======== INFORMATION PROVIDED ========

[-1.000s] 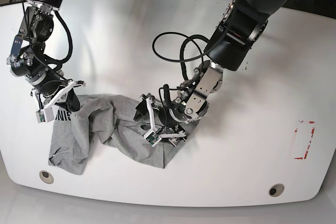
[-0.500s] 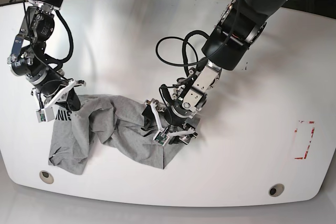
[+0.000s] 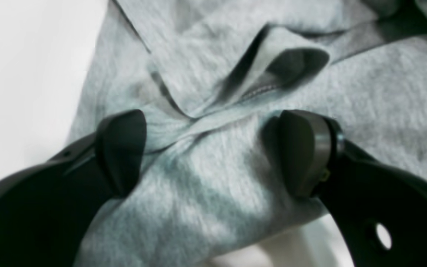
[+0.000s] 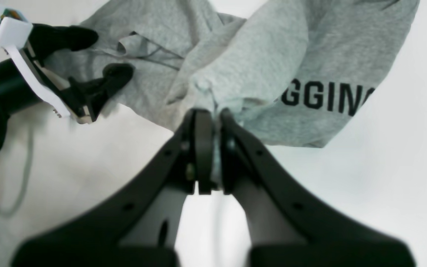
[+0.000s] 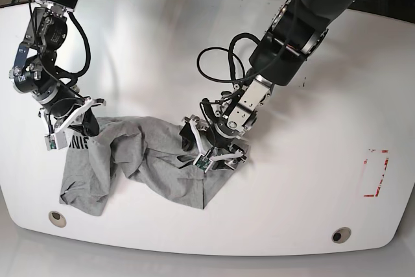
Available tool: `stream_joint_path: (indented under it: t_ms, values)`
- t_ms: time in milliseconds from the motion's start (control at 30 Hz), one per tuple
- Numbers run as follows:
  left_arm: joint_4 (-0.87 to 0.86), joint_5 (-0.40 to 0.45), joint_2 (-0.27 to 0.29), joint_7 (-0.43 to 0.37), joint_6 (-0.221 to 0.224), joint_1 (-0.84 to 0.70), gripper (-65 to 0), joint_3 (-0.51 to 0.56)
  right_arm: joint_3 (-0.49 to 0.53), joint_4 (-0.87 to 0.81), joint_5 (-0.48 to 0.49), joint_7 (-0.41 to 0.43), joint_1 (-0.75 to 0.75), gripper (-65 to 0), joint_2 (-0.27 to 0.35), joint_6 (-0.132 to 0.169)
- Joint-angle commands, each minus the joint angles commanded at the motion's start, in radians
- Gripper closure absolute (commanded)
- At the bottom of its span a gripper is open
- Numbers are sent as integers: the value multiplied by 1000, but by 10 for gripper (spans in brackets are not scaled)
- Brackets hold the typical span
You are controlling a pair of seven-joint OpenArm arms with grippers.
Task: Layout the t-shirt on the table in an organized manner, then fold the t-shirt properly
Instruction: 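Pull the grasped fabric with the left gripper away from the right gripper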
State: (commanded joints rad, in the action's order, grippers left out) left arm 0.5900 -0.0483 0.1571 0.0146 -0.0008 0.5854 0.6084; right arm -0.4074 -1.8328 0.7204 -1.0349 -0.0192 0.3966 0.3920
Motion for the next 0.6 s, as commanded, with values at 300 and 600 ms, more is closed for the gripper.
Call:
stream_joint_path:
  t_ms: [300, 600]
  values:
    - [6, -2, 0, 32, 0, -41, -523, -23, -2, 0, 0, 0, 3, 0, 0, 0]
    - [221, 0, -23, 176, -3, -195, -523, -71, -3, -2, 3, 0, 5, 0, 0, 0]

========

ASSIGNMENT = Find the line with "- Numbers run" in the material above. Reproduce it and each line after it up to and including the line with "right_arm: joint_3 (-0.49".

WRITTEN ANSWER =
- Numbers run as follows:
  left_arm: joint_4 (-0.87 to 0.86), joint_5 (-0.40 to 0.45), joint_2 (-0.27 to 0.29), joint_7 (-0.43 to 0.37), joint_6 (-0.221 to 0.224), joint_1 (-0.84 to 0.70), gripper (-65 to 0), joint_3 (-0.51 to 0.56)
  right_arm: joint_3 (-0.49 to 0.53), joint_4 (-0.87 to 0.81), joint_5 (-0.48 to 0.49), joint_7 (-0.41 to 0.43), joint_1 (-0.75 to 0.75), gripper (-65 to 0), joint_2 (-0.27 to 0.35), joint_6 (-0.132 to 0.169)

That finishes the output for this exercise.